Noguchi's Endless Coupling is similarly conflicted. If sex in the city of tomorrow amounted to little more than the mechanical and efficient slotting together of so many parts, eroticism wouldn't be worth the fucking effort. Endless Coupling also registers that unsettling tendency, still with us today, perhaps more than ever, to see the machine as but another human form—as a commodity fetish; or alternatively, even simultaneously, as a psychosexual fetish object, blocking and perpetuating the specter of castration. Check out the protruding rod: Does it signal the termination of this redoubling, generative process? Or emphatically, alluringly, bring attention to its potential for endless combination? Is it all dick, or not dick enough?

Noguchi's The Gunas, a staged ensemble of similarly abstract anthropomorphic figures constructed from polished marble, is also bound together by protruding and penetrating appendages. But its references to archaic and "primitive" cultures quotes from other pages of Brancusi's oeuvre.
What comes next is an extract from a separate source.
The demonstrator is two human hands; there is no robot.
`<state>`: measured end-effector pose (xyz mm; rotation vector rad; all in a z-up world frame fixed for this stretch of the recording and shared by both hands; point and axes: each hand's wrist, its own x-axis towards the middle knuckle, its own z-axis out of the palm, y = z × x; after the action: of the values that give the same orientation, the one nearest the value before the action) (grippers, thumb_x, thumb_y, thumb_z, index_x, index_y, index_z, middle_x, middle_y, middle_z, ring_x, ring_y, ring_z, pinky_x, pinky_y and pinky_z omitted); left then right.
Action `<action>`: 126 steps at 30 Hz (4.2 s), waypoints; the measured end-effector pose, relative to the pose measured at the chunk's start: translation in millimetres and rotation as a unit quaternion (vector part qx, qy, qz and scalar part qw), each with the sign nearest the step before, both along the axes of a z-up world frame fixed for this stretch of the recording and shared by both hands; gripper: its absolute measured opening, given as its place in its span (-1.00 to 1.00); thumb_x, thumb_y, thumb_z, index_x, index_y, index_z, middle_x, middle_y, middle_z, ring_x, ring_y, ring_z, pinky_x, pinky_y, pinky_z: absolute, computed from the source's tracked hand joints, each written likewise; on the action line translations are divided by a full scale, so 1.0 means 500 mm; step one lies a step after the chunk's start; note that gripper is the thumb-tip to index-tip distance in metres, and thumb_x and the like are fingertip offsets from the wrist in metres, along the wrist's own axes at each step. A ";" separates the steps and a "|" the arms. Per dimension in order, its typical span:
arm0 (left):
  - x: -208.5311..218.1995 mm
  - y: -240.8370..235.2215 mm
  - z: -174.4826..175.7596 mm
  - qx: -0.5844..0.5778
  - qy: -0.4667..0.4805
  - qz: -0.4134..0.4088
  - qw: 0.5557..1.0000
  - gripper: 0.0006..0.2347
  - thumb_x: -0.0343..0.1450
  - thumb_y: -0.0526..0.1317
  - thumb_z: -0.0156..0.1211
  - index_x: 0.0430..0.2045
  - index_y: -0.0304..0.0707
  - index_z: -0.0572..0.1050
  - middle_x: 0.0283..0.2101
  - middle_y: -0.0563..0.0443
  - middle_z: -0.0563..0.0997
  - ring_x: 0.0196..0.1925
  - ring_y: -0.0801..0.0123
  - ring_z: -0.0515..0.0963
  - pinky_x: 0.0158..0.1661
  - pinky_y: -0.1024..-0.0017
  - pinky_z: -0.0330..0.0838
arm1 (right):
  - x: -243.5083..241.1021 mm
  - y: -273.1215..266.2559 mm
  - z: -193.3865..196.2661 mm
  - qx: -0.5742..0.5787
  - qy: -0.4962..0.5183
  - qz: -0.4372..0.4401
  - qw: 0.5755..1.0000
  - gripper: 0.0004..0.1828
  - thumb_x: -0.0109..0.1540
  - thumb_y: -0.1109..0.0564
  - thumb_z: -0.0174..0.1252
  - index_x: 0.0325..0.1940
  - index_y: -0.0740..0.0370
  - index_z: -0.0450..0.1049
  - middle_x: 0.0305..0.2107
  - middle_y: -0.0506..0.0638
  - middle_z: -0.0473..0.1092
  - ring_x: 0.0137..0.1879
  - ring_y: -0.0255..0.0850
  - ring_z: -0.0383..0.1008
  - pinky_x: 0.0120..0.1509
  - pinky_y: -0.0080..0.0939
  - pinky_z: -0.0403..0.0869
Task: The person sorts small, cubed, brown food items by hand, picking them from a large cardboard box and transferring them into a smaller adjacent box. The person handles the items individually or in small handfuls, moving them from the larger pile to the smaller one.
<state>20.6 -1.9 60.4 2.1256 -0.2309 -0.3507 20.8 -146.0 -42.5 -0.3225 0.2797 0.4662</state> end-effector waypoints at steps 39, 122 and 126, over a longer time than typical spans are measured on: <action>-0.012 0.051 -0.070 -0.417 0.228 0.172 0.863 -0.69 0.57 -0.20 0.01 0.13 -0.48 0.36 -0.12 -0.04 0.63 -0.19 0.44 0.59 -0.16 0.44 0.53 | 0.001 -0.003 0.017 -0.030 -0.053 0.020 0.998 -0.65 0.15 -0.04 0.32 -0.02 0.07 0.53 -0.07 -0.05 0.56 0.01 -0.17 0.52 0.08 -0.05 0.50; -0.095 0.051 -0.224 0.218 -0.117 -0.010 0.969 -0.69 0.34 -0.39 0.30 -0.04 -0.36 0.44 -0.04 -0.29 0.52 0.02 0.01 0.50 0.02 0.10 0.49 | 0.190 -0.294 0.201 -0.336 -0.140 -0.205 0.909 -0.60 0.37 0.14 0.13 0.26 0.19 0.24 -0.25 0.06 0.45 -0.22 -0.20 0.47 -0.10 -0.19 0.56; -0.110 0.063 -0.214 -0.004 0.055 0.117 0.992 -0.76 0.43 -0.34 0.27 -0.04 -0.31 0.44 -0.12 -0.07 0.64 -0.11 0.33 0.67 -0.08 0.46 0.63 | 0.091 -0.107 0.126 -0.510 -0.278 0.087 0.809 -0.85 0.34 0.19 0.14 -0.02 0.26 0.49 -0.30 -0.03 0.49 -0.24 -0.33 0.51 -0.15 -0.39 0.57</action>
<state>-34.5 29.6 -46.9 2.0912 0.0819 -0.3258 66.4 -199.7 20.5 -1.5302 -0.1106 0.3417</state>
For Brancusi, the figure of the primitive was an elastic concept that could include anything from ancient Egyptian statuary to Oceanic and African masks or even his own native Romanian folk-art tradition—anything that stood at remove from post-Renaissance, Western pictorial practices, anything that bespoke of the exotic. This was but another attempt to reaffirm Modernism's opposition to bourgeois society—its fixed standards for classical, academic sculpture, its Western empiricism.

Kelly also explored the idiomatic forms of this largely invented primitivism, but abandoned it after the mid-1950s as he began to excise from his work all representations of the human figure. More important for Kelly were Brancusi's elaborations of the "essence" that lay behind or within natural objects. It was the reductive simplicity of Brancusi's idealized forms that would attract Kelly to his sculpture. Kelly's lithographs and graphite drawings of plants and leaves—Briar (1963), String Bean Leaves I (1965-66) and Locust (1966) —are all renderings from the landscape, but so spare and reductive that the objects in the world that they are ostensibly "after" are transformed into abstractions with only the most attenuated relationship to their referents.

Brancusi once famously remarked (with perfect Modernist hubris) that "simplicity is complexity resolved." If we can still take such a pronouncement seriously, it's well-illustrated in Kelly's drawings. His lines are fast and certain; "de-skilled" as they are, or perhaps because they have the look and feel of surrealist automatic drawings or the marks of children, they are strangely evocative. Here, you'll catch influences other than Brancusi—Jean Arp, most of all.